**What is expected**
For the material that follows, list every line containing the word "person".
Segment Start: Collected data
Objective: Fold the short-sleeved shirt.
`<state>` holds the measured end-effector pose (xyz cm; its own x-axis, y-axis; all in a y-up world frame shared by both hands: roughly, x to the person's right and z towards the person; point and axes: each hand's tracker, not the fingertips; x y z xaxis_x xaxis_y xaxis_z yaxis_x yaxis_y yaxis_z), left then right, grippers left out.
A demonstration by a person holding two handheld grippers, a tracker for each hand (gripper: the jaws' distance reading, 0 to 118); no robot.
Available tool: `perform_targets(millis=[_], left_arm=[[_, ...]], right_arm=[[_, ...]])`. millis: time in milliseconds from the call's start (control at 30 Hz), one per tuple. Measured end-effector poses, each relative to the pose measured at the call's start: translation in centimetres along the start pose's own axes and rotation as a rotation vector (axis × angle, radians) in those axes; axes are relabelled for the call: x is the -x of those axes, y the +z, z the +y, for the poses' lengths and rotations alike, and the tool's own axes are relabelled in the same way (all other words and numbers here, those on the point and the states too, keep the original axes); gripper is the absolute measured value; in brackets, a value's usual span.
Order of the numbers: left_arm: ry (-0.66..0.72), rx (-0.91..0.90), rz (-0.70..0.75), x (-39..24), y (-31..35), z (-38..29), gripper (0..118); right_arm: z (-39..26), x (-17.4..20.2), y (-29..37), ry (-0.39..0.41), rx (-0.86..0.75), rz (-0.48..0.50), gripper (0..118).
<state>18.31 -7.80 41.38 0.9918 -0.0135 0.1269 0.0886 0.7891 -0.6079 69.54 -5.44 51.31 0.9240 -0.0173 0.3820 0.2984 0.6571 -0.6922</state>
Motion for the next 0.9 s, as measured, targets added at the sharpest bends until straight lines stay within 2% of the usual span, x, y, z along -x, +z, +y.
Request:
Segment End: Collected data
**Expected output**
`<state>` holds the measured end-effector pose (xyz cm; its own x-axis, y-axis; all in a y-up world frame shared by both hands: roughly, x to the person's right and z towards the person; point and axes: each hand's tracker, not the fingertips; x y z xaxis_x xaxis_y xaxis_z yaxis_x yaxis_y yaxis_z), left then right, grippers left out.
A demonstration by a person holding two handheld grippers, a tracker for each hand (gripper: the jaws' distance reading, 0 to 118); no robot.

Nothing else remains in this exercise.